La capacité résiduelle fonctionnelle :

Or l’alvéole avec sa tension de surface, a une tendance naturelle à se rétracter. Heureusement, le surfactant diminue cette tension de surface. On effectue également une auto-peep, qui permet de la garder ouverte. Et enfin, la plèvre avec -4mmHg par rapport à l’atmosphère, permet au poumon de rester coller à la cage thoracique, et donc l’empêche de se rétracter et de collaber les alvéoles, et maintien le poumon ouvert.

Donc les côtes, plus l’espace pleurale, permettent aux personnes de constituer une CRF. Or, les prématurés, ont des côtes plus souples, car n’ont que peu de calcium.
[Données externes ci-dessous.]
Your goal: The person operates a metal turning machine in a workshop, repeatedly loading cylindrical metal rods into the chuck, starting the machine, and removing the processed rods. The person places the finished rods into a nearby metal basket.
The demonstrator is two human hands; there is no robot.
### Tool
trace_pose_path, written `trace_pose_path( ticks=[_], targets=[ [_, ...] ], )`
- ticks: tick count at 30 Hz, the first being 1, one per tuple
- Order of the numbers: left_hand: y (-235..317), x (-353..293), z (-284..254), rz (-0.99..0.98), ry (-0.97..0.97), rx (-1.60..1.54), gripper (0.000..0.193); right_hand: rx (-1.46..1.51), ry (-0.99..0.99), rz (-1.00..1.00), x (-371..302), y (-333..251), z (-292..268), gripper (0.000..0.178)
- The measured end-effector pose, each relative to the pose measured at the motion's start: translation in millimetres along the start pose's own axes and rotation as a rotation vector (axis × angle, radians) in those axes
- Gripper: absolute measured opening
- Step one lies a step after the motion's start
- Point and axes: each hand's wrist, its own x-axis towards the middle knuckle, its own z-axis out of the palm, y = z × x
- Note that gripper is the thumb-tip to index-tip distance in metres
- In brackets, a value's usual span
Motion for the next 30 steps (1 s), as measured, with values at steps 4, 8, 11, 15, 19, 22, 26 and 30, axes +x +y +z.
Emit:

Ils ont du mal à retenir l’affaissement des côtes : il a y donc une diminution de la CRF.

L’enfant prématuré, garde en général constamment une tension dans ses côtes afin de maintenir un minimum de CRF. Mais c’est fatiguant. Et lorsqu’ils font des apnées centrales, le relâchement musculaire est total : ils perdent leur CRF : c’est la cause de la désaturation.

Les échanges gazeux :

Les échanges gazeux (entrée de l’O2 et sortie du CO2) se font en permanence dans l’alvéole. Pour assurer des échanges en O2, l’alvéole a besoin d’avoir 15% de FiO2 à l’intérieure. Et à 15% de FiO2, la PairO2 (pression de l’oxygène dans l’air) est de 110mmHg, comme dans le sang.

Les alvéoles ont besoin d’air et d’oxygène afin de fonctionner.

Un bébé à la naissance, a une CRF à 0ml. Elle se créé à la naissance, avec l’ouverture des poumons. C’est pour ça qu’il est inutile d’oxygéner les bébés à la naissance, il faut d’abord ouvrir les alvéoles. Tant que la CRF reste basse, il n’y aura pas d’échanges gazeux. En salle de naissance, on met d’abord de la pression avant d’augmenter la FiO2.

En cas de maladie de l’alvéole (MMH, ARDS), l’alvéole va se collaber. Les patients intubés atteints de ces maladies ont besoin d’une grosse peep. Si on décobe le patient du respirateur (=perte de la peep), et qu’on l’aspire (dérecrutement), on crache sa CRF et il va désaturer.

Le cas du pneumothorax :

En salle de naissance, on ventile un enfant avec une CRF mauvaise : certaines alvéoles sont ouvertes, d’autres pas. Or, si on reprend l’exemple du ballon de baudruche, l’air va s’insérer plus facilement dans les alvéoles ouvertes, plutôt que celles fermées, ce qui va les distendre, et les péter (pneumothorax).

La ventilation mécanique :

L’objectif de la ventilation, est de maintenir la CRF ! Mais on doit quand même avoir un renouvellement de l’air dans l’alvéole. Pour se faire, on utilise deux moyens (au choix) : la convection (ventilation conventionnelle), ou la diffusion (HFO). Ces deux techniques, ne permettent que de renouveler l’air !

Maintien de la CRF Renouvellement du gaz
Ventilation mécanique conventionnelle Peep Volume courant
HFO Pression moyenne Diffusion + vibrations

Lorsque la PaCO2 est élevée, on va se battre pour renouveler l’air.

Lorsque la PaO2 est basse, on va se battre pour augmenter la CRF.